Since then, gold once again has soared, thanks to worldwide financial woes and the gathering threat of inflation. "Gold is a diversifier and an anchor," said Palo Alto financial planner Leslie Beck, who has bought gold for her own IRA. "You buy it because it's a scary time."
Bobby Chopra, a buyer for Cash for Gold San Jose, sees these financial worries in the eyes of the people who walk into his shop. "I'm just a guy people bring gold to," he said. But Chopra's customers bring more than gold. They bring stories.
"People come in here for a million reasons," he said. "Some are short on money, some have lost their jobs, some are trying to get rid of old jewelry they don't want anymore. Or it costs too much to fix. Or they've just gotten divorced and they don't want to look at their husband's ring anymore."
And true to the gold bible, "business has been good because the economy has been bad. When I started here three years ago it was $550. It's crazy. But the more it goes up, the riskier it becomes. It's going to collapse next year as the economy gets better."
But this coveted metal can be fickle. Bella Berlly, a certified financial planner in Los Altos, warns her clients that prices can fall just as quickly as they can climb. "When people are emotionally vulnerable and fear-driven in their investments, buying things like gold can get them in trouble."
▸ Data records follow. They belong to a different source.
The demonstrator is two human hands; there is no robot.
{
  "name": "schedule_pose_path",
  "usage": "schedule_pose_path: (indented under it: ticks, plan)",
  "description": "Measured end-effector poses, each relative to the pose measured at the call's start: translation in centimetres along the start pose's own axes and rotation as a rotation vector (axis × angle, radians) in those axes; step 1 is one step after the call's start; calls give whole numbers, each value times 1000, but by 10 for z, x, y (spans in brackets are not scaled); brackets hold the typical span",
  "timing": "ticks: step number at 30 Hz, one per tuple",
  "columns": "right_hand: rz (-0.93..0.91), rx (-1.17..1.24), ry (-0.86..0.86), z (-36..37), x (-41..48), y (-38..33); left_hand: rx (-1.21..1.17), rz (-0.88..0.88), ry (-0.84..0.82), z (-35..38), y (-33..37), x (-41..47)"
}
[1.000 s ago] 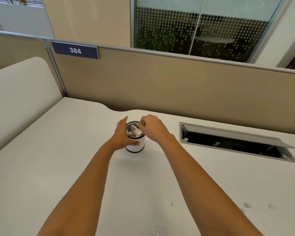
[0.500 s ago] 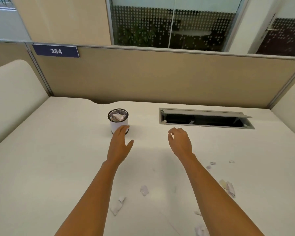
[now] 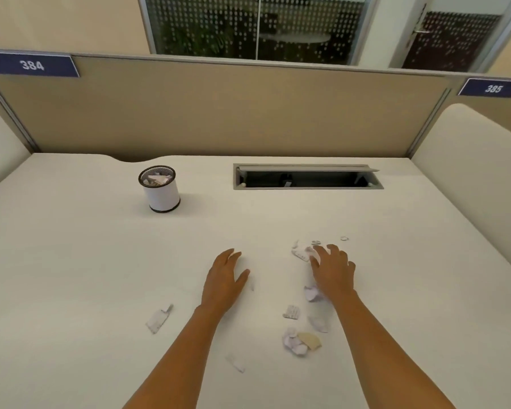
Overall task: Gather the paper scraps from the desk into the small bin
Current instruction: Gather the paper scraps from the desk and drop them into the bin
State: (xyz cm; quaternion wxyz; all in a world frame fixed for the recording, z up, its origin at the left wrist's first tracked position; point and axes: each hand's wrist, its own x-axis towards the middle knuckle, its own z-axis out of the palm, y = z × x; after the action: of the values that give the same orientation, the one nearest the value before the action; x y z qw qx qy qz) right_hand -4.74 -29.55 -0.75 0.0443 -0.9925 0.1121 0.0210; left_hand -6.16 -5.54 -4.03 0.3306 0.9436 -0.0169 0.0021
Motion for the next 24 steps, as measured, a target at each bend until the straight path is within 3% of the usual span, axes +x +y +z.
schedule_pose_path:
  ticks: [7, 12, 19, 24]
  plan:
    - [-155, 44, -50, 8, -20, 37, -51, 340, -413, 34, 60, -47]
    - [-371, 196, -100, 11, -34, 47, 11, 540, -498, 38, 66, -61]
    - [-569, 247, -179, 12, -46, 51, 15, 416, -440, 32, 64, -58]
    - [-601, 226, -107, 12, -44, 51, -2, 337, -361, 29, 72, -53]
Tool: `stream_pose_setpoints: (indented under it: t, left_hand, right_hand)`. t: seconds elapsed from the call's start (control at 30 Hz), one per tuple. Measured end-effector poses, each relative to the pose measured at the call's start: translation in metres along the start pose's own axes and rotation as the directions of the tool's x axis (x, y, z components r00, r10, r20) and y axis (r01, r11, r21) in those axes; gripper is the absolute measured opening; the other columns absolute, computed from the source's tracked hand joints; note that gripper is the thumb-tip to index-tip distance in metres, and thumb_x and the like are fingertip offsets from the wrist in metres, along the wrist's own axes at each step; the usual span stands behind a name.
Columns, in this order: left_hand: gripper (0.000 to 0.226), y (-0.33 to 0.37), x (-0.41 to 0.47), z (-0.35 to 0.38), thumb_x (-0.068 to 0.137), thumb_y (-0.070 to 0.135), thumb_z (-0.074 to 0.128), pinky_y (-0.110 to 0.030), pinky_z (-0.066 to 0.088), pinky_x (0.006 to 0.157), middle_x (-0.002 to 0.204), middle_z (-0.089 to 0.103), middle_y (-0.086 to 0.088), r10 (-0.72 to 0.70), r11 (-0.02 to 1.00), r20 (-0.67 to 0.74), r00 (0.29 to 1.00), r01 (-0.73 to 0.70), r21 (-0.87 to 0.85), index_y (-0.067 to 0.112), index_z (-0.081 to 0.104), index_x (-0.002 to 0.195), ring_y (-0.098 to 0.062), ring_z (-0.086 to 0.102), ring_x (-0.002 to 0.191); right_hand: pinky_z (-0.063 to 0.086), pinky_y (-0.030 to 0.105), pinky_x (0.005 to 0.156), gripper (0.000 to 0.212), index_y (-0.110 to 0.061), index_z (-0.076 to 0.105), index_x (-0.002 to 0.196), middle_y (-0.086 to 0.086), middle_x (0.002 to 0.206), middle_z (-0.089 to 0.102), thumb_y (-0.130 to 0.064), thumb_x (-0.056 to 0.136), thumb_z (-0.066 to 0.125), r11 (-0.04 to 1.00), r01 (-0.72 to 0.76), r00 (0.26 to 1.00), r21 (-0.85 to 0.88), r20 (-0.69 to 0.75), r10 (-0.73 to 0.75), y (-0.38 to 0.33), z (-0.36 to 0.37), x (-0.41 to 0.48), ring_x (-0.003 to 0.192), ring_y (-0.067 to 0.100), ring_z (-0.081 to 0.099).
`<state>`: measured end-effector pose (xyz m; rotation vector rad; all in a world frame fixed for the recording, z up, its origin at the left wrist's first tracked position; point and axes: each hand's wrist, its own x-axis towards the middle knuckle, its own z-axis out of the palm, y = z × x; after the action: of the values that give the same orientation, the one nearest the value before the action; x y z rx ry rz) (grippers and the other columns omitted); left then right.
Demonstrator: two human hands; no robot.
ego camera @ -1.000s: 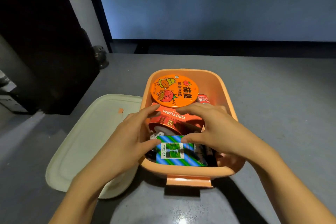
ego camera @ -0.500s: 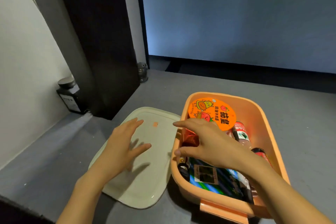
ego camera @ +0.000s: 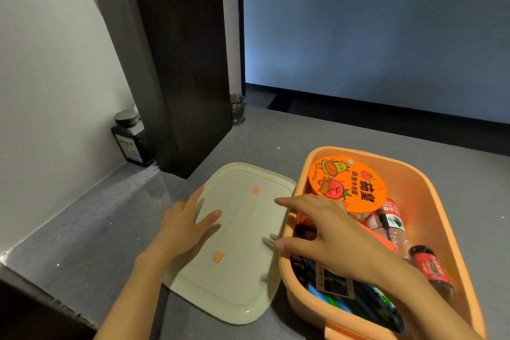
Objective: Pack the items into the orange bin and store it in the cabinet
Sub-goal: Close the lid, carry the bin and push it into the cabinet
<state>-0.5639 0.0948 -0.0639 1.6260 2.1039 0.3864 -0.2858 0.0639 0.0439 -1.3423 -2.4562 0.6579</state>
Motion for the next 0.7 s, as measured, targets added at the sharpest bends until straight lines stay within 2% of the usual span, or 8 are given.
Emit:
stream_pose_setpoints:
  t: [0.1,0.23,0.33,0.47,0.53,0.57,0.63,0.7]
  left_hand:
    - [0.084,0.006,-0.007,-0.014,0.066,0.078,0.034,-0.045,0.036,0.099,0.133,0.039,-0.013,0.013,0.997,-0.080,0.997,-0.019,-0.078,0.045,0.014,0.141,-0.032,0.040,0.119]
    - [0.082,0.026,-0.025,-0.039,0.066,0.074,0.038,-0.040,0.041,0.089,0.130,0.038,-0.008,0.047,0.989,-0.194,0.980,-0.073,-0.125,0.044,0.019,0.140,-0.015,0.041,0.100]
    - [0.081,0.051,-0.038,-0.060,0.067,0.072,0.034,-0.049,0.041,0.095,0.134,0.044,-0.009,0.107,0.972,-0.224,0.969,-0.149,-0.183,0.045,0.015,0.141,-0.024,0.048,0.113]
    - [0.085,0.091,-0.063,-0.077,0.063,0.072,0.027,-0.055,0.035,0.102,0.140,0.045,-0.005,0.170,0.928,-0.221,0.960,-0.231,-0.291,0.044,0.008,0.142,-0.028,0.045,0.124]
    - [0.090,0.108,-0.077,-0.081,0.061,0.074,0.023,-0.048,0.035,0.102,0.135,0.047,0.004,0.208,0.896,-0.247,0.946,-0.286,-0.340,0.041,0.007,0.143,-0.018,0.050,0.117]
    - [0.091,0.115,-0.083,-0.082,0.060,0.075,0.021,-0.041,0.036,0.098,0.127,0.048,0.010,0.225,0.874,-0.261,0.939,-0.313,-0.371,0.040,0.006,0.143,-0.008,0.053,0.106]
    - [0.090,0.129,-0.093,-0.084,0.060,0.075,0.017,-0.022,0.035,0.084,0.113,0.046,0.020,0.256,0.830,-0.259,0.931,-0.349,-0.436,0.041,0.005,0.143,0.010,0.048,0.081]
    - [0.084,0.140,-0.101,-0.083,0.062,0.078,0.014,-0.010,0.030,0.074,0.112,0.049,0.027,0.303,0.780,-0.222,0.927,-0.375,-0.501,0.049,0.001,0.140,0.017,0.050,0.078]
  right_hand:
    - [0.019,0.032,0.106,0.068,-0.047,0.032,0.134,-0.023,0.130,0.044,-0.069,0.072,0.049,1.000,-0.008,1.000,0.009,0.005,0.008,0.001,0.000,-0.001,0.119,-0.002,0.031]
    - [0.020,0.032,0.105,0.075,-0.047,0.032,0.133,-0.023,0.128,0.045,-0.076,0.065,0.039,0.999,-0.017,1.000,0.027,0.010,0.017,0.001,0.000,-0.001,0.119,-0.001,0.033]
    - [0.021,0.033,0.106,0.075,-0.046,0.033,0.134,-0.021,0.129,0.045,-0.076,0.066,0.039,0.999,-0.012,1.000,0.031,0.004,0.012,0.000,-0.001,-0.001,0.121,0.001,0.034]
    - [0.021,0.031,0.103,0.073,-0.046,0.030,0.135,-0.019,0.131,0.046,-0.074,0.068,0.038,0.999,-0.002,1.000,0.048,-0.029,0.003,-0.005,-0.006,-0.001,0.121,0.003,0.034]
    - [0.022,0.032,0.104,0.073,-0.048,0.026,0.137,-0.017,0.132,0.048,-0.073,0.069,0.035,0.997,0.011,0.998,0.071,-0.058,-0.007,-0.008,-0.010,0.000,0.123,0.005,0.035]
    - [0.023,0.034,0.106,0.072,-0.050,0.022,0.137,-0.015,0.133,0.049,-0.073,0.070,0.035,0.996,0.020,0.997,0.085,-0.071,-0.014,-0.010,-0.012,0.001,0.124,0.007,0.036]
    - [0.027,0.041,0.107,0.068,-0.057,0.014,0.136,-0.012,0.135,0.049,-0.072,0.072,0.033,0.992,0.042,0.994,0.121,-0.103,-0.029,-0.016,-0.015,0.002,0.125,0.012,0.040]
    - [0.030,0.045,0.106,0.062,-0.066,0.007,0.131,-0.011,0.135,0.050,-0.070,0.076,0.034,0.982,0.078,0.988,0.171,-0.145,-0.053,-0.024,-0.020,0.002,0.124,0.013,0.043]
Most steer clear, she said, adding that "my clients aren't usually driven by fear that a cataclysmic event will ensue in the United States." Yet others use gold as a security blanket in a worrisome world.
Financial planner Beck knows the wide range of emotions driving her fellow gold investors.
"The only reason I started buying it six years ago was because the prices were just so low," she said. "I only have about 5 percent in my IRA. But in early 2009 when things had really blown up, I heard from really smart high-tech engineers who sold their entire 401(k) accounts, paid the penalty and tax, and then put the money into gold. That's the kind of fear that's out there. I don't want to be involved in something that's that fear-driven, but when a commodity cycle is there, it's crazy to ignore it."
Beck has watched gold prices bounce up and down, and the current growth cycle still has legs, she said. "When we eventually get inflation, maybe in 2012, gold will continue to climb all the way into 2017. And then I'd look to sell."